PROBLEM TO SOLVE
Look through the material below and report every line that includes "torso".
#### DATA ####
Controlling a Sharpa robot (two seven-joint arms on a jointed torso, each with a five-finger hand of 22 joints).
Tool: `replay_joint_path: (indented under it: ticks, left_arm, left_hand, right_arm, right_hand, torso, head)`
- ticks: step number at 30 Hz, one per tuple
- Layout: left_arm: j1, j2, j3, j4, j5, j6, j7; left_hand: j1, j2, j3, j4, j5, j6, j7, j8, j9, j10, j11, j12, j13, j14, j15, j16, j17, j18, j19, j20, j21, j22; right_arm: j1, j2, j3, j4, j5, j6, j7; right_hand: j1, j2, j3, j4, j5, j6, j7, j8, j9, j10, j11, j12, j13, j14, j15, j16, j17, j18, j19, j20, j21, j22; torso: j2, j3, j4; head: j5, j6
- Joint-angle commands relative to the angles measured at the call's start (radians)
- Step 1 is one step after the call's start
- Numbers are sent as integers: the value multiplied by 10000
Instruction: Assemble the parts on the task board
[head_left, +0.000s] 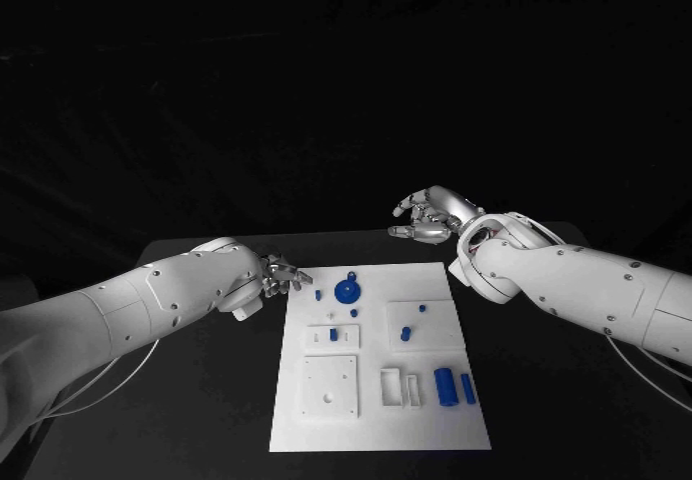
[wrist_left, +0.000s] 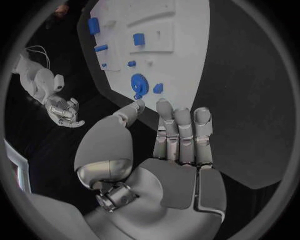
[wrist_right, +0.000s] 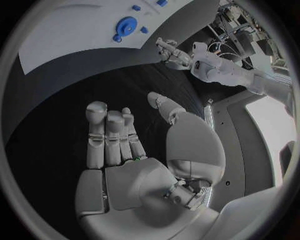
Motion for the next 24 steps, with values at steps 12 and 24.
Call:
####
TASK SOLUTION
Controlling a Sharpa robot (two seven-joint arms on a jointed torso, each with a five-finger hand of 22 joints).
Tool: `replay_joint_path: (indented under it: ticks, left_arm, left_hand, right_arm, right_hand, torso, head)`
- Layout: left_arm: j1, j2, j3, j4, j5, j6, j7; left_hand: j1, j2, j3, j4, j5, j6, j7, j8, j9, j10, j11, j12, j13, j14, j15, j16, j17, j18, j19, j20, j21, j22; right_arm: j1, j2, j3, j4, j5, j6, j7; right_hand: j1, j2, j3, j4, j5, j6, j7, j8, j9, j10, j11, j12, j13, j14, j15, j16, j17, j18, j19, j20, j21, j22; torso: j2, j3, j4; head: j5, j6

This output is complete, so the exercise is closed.